TÜRKİYE’DE EMEKLİ OLMAK

Türkiye’de emekli olmak adı altında ele aldığımız bu konu, salt kendi ülkemiz emeklilerine ilişkin olmayıp benzeri 3. Dünya emeklilerini de kapsayan bir içeriği de taşımaktadır.

Emeklilik yasal anlamda çalışma süresini dolduran hastalık, yaşlılık gibi nedenlerle işiyle ilişkisi kesilip kendisine çalışma karşılığı olmayıp aylık bağlanan kişidir.
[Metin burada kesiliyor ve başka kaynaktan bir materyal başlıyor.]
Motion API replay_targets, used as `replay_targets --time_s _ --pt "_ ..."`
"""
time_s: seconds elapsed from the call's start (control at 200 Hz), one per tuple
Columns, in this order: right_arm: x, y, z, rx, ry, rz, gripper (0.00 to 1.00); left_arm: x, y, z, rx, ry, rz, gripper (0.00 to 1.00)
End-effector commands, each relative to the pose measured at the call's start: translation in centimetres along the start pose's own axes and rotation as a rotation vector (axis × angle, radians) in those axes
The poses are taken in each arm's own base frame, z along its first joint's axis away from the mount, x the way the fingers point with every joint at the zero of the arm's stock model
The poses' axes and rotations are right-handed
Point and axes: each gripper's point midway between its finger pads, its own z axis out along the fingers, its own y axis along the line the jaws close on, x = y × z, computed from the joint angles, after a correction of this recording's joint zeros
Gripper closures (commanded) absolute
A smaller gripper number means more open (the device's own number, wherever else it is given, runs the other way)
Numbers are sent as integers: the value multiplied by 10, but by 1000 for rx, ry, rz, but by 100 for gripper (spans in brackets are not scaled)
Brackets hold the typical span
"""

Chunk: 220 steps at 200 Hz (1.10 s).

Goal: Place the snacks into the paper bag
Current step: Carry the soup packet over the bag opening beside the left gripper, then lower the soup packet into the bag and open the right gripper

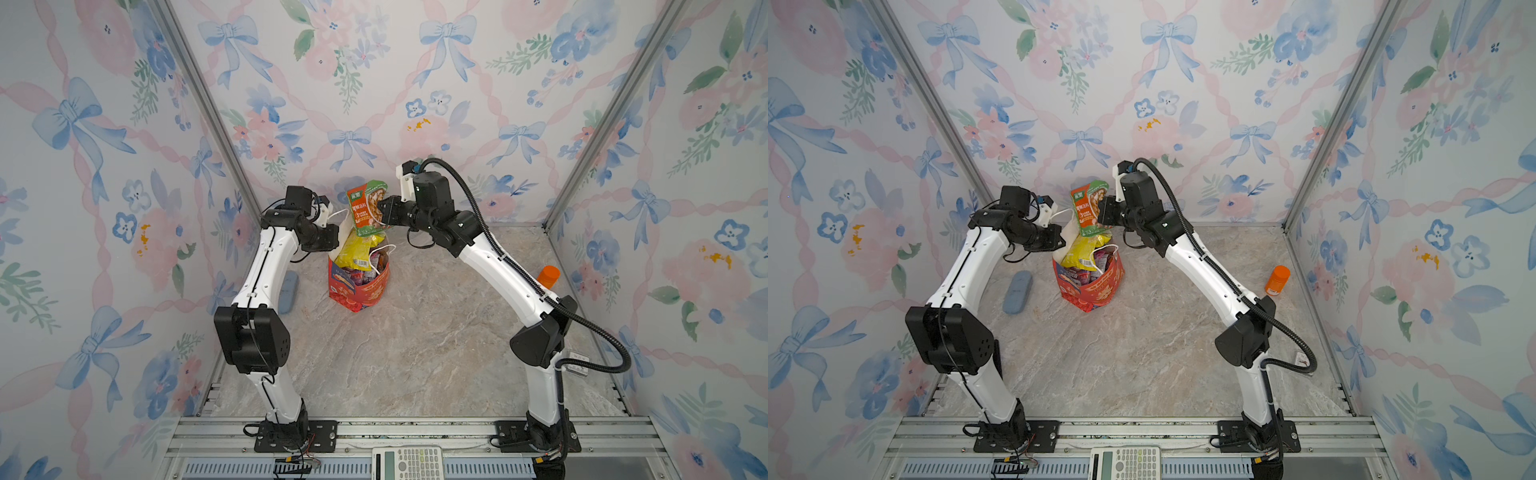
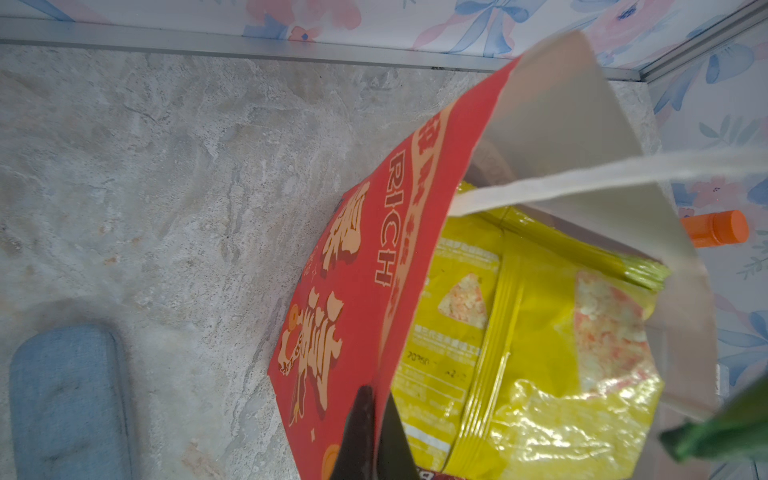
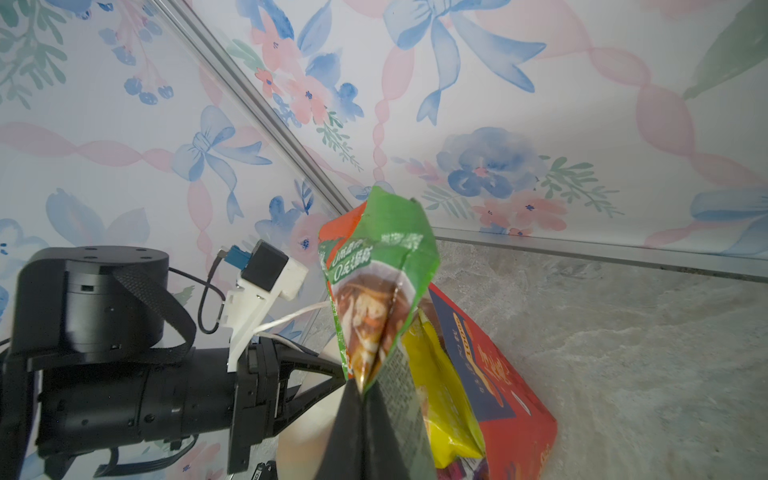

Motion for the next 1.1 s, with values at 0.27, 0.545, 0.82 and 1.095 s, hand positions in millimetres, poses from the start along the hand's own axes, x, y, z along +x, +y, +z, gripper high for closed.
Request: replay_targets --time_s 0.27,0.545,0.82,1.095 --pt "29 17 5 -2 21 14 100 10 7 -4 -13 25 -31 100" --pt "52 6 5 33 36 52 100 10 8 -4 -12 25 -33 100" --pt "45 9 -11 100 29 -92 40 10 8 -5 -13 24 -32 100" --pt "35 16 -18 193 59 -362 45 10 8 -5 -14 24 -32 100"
Bu bağlamda ülkemiz yada benzeri ülkelerde bir emeklinin çalışma hayatı boyunca emekliliğine tesir eden süre çalışma hayatının üçte biridir.
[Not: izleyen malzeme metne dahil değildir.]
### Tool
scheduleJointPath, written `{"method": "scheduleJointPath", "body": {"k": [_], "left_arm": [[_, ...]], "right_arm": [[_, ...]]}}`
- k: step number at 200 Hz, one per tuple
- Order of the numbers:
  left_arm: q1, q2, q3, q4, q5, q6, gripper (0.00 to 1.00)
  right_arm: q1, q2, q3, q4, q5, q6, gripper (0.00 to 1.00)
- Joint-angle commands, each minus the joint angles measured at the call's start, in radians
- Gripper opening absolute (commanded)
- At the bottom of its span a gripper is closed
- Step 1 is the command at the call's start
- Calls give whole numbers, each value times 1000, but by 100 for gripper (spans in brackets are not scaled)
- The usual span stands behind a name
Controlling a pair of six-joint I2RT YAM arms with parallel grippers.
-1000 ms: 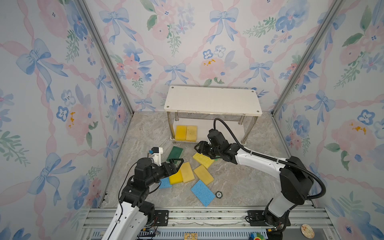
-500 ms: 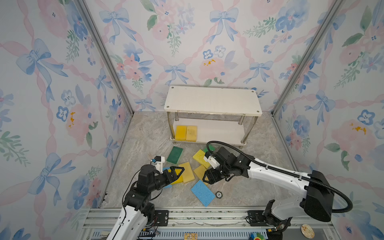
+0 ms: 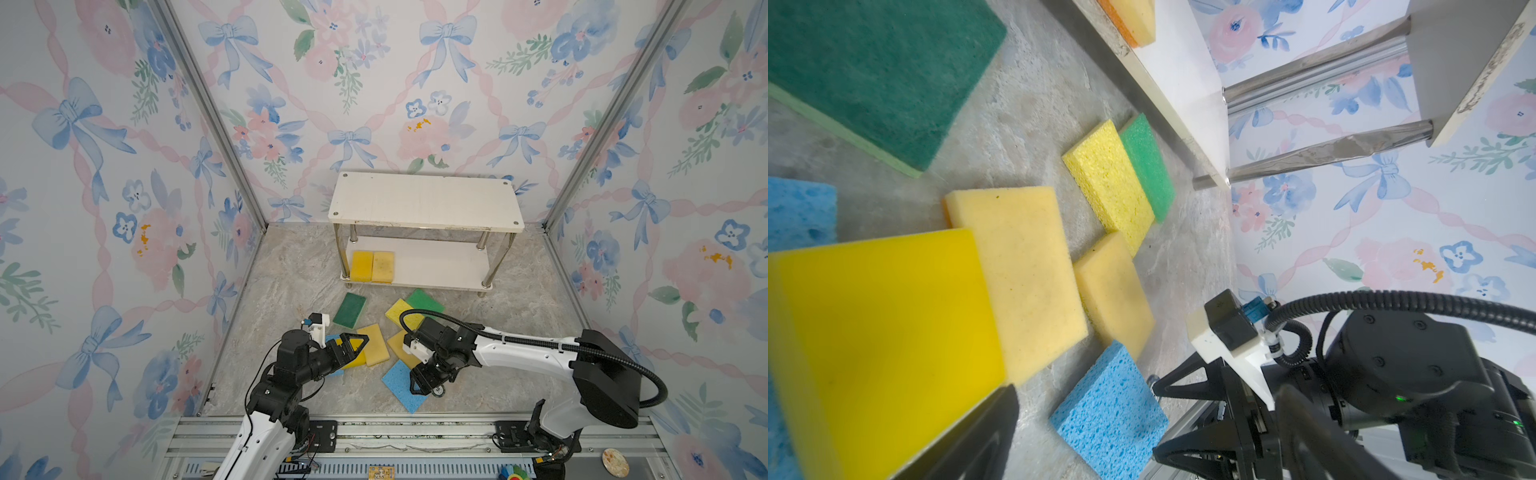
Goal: Place and organize the cleaning sponges onto the shelf
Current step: 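Grasp the blue cellulose sponge with the right gripper and lift it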
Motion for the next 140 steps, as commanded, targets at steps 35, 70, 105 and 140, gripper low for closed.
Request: {"method": "scheduleJointPath", "body": {"k": [35,70,105,140], "left_arm": [[4,39,4,22,-13,14,98],[4,50,6,24,-20,17,98],[4,64,8,35,-19,23,98],[4,82,16,70,2,4,98]], "right_arm": [[-22,42,-52,118,-70,12,47],[-26,39,-68,133,-76,18,23],[-44,-16,-78,127,-78,23,11],[-77,-99,-69,96,-100,39,11]]}}
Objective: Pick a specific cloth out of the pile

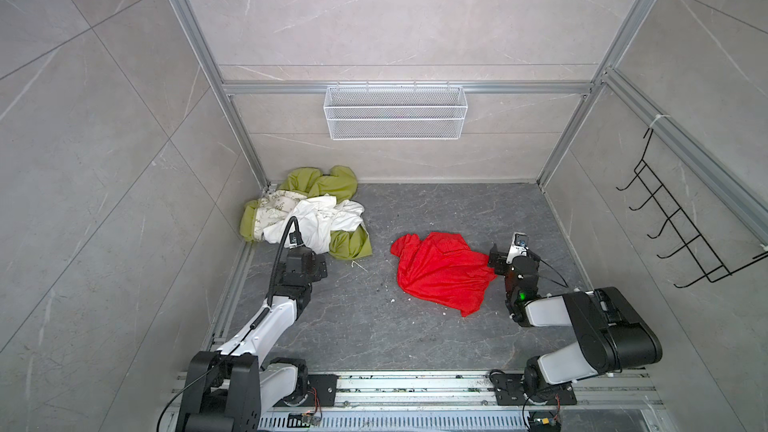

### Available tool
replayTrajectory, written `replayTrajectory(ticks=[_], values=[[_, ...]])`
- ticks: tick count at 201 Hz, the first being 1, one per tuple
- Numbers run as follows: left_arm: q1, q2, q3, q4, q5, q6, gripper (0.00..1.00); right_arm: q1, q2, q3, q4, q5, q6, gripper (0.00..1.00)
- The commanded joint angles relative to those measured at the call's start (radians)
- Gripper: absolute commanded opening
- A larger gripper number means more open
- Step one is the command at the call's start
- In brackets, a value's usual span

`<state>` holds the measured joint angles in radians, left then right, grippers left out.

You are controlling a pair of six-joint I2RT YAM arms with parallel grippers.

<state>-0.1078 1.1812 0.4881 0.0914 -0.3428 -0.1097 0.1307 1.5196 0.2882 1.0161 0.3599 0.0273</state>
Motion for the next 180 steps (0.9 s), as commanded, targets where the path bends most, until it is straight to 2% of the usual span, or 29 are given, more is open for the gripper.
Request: replayTrajectory(ticks=[1, 30, 43, 73, 99, 124, 180], values=[[0.028, 0.037, 0.021, 0.093, 0.069, 0.071, 0.98, -0.014, -0.002, 0.043, -0.073, -0.042, 0.04, 1.0], [0.045, 0.117, -0.012, 0.21, 0.086, 0.1, 0.98, -0.016, 0.003, 0.041, -0.061, -0.043, 0.042, 1.0], [0.066, 0.139, -0.011, 0.268, 0.129, 0.109, 0.97, -0.017, 0.003, 0.043, -0.063, -0.044, 0.041, 1.0], [0.109, 0.183, -0.035, 0.438, 0.202, 0.063, 0.96, -0.018, 0.003, 0.043, -0.063, -0.046, 0.041, 1.0], [0.115, 0.189, -0.061, 0.516, 0.199, 0.098, 0.97, -0.018, 0.004, 0.043, -0.063, -0.046, 0.041, 1.0], [0.167, 0.239, -0.118, 0.676, 0.22, 0.064, 0.98, -0.019, 0.001, 0.041, -0.062, -0.045, 0.042, 1.0], [0.197, 0.294, -0.128, 0.735, 0.261, 0.044, 0.98, -0.018, 0.0, 0.04, -0.06, -0.046, 0.04, 1.0]])
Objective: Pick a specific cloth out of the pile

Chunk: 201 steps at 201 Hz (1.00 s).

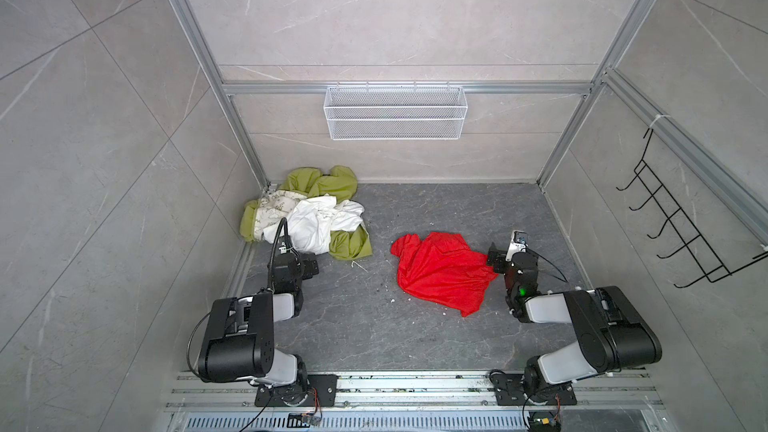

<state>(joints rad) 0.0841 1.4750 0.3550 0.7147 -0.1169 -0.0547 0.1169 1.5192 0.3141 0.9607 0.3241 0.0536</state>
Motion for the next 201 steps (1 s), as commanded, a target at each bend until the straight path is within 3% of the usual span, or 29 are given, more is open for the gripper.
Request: replayTrajectory(ticks=[1, 118, 150, 201], values=[[0.005, 0.001, 0.006, 0.112, 0.036, -0.012, 0.98, -0.005, 0.001, 0.014, -0.005, -0.01, 0.015, 1.0], [0.004, 0.023, 0.004, 0.131, 0.052, 0.004, 0.99, -0.005, 0.003, 0.017, -0.009, -0.011, 0.014, 1.0], [0.005, 0.024, 0.004, 0.132, 0.05, 0.004, 0.99, -0.017, 0.007, 0.036, -0.044, -0.077, 0.005, 1.0], [0.003, 0.024, 0.003, 0.129, 0.049, 0.004, 1.0, -0.021, 0.006, 0.039, -0.05, -0.083, 0.006, 1.0]])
Sözüm ona devlet siyasal sistem aracılığıyla bu uygulamayı emeklilere sunulmuş bir lütuf olarak görmektedir. Diğer bir anlamıyla emeklinin emekleye emekleye sürünerek ölmesine zemin hazırlamaktır. Bu uygulamanın da teorik ideolojik arka planında yatan tek gerçeklik başlangıç olarak insanın tüm değerlerinden yararlanıp ileriki aşamalarda onları metalaştırarak kullanım değerleri üzerinden sınıflandırmaktır. O nedenle fiili anlamda katma değer üretemeyen bir sosyal formasyonun kullanım değeri üzerinden sınıflandırmakta, dolayısıyla üretmeyen, kaçmayan, karışmayan, çalışmayan, tüketen bir topluluk olarak görmekte ve onları daha çok açlıkla, korkuyla terbiye etmeye çalışmaktadır.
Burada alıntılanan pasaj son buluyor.